• _Work to complete_: From the entries below, gather every line containing the string "grey".

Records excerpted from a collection
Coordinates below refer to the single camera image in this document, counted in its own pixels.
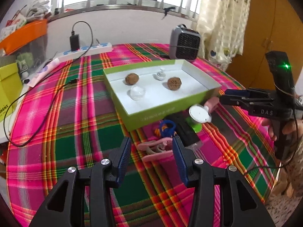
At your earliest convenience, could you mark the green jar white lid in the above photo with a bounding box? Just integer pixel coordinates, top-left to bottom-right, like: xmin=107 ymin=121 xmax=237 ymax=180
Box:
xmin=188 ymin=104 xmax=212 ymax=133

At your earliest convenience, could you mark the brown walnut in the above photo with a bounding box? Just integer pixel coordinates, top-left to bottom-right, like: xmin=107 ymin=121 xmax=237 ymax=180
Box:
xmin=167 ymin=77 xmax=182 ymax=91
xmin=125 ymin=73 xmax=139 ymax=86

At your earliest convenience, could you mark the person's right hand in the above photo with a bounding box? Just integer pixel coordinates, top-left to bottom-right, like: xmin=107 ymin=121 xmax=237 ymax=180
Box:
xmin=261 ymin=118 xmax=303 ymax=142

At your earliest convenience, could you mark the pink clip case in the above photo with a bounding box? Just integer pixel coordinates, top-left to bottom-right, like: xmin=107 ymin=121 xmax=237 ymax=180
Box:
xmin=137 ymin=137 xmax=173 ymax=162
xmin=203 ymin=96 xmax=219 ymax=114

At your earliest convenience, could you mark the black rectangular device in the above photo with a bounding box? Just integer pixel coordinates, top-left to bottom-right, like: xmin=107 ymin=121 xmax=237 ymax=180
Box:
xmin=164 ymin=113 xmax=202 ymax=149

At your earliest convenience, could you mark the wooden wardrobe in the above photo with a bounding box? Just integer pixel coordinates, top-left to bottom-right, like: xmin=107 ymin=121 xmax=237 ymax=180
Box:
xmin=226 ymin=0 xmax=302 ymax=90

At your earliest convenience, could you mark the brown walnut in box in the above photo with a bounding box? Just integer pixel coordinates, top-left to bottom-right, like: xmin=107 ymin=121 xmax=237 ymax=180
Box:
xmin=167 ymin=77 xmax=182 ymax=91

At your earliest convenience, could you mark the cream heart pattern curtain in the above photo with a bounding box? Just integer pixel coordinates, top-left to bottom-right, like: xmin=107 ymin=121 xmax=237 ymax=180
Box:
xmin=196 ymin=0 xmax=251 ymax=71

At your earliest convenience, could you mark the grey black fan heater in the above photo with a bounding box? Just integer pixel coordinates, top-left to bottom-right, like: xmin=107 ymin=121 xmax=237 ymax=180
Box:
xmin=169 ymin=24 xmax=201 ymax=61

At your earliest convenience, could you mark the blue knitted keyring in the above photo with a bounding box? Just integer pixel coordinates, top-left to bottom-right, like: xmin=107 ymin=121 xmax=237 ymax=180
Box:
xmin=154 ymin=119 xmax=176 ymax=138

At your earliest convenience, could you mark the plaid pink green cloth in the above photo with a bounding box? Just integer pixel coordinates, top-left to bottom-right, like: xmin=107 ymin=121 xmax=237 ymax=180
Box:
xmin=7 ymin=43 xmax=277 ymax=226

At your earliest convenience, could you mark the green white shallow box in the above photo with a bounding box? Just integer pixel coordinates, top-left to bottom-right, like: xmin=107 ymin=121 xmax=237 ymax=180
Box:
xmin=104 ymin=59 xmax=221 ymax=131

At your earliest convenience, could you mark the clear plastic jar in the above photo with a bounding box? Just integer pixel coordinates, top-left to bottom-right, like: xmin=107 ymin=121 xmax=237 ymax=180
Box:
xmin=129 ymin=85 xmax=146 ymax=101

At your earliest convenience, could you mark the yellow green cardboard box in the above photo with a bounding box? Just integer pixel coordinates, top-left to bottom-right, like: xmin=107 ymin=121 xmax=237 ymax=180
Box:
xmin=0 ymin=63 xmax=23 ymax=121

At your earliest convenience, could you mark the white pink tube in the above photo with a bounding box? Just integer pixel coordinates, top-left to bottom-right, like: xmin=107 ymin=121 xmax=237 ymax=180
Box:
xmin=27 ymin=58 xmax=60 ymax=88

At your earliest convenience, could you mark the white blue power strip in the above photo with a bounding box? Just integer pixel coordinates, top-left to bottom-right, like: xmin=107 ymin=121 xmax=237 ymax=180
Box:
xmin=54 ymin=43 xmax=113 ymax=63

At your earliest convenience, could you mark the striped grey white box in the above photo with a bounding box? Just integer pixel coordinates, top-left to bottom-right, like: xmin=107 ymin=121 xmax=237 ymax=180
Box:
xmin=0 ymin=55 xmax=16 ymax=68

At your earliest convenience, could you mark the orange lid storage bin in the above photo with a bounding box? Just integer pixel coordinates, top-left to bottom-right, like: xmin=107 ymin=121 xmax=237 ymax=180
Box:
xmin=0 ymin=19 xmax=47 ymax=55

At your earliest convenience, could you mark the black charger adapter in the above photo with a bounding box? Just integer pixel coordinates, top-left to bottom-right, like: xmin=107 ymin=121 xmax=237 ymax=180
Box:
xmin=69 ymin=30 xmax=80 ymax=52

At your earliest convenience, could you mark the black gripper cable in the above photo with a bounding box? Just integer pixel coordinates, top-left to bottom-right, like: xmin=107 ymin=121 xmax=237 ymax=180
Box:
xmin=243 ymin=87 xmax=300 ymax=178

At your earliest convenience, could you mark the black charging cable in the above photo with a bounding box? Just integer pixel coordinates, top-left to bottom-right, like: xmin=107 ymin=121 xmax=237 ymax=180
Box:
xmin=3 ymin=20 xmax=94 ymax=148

• _Answer to this exercise_:
At your earliest convenience, could you mark the grey black fan heater in the above photo with a bounding box? Just integer pixel coordinates, top-left to bottom-right, like: xmin=107 ymin=121 xmax=237 ymax=180
At your earliest convenience, could you mark the striped grey white box in the above photo with a bounding box? Just integer pixel coordinates, top-left to bottom-right, like: xmin=107 ymin=121 xmax=237 ymax=180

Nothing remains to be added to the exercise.